## EXERCISE GOAL
Go over the data and copy out each line with "target" in it.

START RECORDS FOR THE TASK

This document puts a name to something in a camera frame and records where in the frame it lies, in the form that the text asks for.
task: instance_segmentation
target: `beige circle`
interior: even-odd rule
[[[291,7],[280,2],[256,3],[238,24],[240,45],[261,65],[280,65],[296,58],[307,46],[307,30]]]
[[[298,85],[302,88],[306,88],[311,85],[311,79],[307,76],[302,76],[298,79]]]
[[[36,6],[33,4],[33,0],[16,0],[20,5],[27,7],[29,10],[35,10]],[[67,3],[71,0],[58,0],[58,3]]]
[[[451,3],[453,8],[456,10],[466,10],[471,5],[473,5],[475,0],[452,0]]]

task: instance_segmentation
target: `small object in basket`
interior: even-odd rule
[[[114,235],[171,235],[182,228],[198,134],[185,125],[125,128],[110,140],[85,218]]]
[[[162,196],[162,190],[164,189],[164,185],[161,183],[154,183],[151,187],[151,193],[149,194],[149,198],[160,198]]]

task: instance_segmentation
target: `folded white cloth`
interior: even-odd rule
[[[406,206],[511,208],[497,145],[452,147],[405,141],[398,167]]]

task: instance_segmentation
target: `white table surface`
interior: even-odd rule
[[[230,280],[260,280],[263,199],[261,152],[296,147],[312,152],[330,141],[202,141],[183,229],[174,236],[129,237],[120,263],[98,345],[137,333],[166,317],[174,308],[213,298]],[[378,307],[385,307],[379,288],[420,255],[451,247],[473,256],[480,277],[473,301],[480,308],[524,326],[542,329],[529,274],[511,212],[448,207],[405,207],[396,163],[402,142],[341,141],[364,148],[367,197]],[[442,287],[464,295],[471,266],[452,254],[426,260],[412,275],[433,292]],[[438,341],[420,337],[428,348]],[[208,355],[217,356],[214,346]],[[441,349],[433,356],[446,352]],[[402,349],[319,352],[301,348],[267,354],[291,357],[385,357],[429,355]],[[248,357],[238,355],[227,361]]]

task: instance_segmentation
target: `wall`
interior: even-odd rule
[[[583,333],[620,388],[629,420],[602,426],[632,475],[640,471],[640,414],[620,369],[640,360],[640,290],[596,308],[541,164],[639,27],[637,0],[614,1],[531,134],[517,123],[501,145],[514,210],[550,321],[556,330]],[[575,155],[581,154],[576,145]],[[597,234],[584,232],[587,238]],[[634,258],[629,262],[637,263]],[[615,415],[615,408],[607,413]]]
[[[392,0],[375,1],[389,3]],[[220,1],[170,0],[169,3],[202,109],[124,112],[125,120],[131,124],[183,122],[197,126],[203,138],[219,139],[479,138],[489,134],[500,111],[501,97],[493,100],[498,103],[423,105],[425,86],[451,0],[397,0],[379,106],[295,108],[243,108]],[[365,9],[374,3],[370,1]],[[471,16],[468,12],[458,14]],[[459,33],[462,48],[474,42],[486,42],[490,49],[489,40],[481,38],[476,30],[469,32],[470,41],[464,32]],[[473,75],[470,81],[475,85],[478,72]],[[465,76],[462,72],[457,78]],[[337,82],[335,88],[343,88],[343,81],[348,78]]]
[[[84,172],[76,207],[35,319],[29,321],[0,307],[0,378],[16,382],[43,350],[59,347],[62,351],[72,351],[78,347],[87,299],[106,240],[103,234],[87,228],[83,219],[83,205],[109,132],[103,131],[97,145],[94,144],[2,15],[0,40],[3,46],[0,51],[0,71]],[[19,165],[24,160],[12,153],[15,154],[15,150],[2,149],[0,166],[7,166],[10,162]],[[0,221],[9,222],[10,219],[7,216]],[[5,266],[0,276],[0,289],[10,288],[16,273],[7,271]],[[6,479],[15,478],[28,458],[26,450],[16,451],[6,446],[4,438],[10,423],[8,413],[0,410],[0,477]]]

END RECORDS FOR THE TASK
START RECORDS FOR THE TASK

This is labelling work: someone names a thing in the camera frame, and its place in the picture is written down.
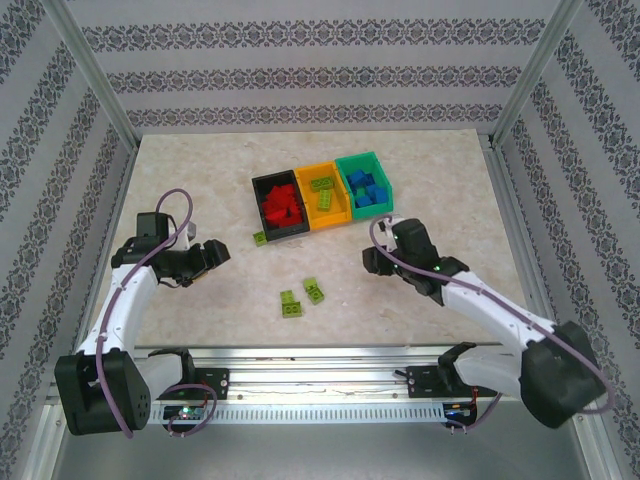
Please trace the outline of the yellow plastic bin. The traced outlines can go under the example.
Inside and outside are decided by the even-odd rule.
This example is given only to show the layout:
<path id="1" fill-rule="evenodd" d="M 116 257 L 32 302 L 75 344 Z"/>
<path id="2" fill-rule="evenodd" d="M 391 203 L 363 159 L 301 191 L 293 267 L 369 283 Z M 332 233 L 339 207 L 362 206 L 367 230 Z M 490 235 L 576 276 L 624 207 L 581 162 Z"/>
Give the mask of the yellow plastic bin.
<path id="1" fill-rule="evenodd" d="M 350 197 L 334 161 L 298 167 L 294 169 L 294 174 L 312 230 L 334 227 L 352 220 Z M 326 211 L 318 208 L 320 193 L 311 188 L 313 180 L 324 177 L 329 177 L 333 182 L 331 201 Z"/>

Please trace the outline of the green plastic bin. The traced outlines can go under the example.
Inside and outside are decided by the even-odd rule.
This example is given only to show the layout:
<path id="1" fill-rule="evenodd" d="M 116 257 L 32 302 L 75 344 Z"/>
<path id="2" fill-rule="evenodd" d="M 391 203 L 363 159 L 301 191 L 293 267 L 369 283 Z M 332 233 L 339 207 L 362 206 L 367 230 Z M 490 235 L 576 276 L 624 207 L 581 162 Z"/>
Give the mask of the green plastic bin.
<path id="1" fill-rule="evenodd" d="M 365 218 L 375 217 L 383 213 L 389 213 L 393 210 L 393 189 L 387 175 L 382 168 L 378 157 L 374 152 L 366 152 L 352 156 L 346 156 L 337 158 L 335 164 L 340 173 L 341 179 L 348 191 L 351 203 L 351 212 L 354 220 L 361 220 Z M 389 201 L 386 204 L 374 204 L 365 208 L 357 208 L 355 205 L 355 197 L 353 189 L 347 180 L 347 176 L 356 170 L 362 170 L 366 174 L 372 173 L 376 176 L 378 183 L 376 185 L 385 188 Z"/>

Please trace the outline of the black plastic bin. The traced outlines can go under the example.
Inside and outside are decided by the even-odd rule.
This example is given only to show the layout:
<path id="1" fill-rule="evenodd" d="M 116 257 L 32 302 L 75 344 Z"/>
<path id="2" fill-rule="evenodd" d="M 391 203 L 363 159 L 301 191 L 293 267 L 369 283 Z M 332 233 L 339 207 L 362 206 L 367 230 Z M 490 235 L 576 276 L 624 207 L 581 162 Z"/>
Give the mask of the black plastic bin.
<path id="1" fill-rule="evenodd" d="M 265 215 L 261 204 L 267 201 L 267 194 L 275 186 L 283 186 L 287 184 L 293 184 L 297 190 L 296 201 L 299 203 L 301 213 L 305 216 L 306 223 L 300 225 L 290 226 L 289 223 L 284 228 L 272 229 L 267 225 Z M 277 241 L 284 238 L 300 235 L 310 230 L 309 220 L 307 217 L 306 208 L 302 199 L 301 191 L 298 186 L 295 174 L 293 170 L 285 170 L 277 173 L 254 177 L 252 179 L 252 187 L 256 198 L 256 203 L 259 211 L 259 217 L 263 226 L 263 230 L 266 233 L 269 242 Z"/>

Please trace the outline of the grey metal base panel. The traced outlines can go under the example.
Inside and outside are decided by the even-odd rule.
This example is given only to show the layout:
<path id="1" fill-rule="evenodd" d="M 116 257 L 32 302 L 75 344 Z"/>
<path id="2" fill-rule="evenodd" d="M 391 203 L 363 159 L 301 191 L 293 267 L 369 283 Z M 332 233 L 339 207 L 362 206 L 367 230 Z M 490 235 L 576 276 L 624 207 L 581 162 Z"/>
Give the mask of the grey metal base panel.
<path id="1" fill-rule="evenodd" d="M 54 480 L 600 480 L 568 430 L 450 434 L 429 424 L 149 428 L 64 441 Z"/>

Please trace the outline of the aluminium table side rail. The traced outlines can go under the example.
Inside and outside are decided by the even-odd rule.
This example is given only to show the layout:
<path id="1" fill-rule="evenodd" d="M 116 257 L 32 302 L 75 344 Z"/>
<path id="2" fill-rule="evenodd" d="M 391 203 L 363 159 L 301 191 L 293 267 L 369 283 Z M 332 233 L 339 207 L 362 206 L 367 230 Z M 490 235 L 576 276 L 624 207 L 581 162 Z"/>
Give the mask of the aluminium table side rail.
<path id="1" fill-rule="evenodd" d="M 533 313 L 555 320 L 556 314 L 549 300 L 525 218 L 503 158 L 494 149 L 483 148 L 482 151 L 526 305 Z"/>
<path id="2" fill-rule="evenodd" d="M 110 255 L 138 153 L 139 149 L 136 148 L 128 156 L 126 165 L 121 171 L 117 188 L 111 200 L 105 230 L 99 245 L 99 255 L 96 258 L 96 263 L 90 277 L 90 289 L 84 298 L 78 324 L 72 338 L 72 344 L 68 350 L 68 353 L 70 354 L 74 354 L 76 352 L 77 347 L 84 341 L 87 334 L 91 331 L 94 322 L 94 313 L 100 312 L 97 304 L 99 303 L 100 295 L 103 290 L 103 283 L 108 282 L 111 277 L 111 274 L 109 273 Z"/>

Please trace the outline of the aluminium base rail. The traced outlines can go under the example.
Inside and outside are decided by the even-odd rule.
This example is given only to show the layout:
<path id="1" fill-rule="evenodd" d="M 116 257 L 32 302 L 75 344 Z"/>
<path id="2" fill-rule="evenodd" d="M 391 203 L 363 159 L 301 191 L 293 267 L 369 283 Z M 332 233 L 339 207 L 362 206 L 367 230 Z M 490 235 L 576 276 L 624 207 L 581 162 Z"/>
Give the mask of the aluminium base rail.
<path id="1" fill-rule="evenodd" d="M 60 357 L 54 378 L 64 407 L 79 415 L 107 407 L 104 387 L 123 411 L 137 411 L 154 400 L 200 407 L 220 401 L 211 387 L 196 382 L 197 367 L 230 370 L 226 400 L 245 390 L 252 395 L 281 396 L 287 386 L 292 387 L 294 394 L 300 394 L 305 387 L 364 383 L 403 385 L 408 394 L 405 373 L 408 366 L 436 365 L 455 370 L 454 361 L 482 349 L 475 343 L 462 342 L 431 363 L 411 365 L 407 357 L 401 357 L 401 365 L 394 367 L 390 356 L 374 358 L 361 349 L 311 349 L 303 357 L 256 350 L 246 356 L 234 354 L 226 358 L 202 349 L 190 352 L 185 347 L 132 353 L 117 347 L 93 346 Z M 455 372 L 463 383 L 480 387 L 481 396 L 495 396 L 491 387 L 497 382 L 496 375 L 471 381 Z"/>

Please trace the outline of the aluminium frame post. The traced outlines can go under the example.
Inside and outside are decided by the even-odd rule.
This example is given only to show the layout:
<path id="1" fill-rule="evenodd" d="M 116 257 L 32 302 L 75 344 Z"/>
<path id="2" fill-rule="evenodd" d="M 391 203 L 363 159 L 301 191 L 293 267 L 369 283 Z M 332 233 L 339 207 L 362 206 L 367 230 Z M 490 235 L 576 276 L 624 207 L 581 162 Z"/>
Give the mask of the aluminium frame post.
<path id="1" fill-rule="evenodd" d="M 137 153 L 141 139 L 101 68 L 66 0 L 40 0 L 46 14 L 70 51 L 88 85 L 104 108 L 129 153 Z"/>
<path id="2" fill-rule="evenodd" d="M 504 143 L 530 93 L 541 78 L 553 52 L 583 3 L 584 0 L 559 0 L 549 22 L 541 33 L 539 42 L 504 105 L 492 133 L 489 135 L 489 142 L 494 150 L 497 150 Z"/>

END RECORDS FOR THE TASK

## RESULT BELOW
target: `beige circle`
target: `small object in basket`
target: `folded white cloth`
target: `white table surface`
target: `wall`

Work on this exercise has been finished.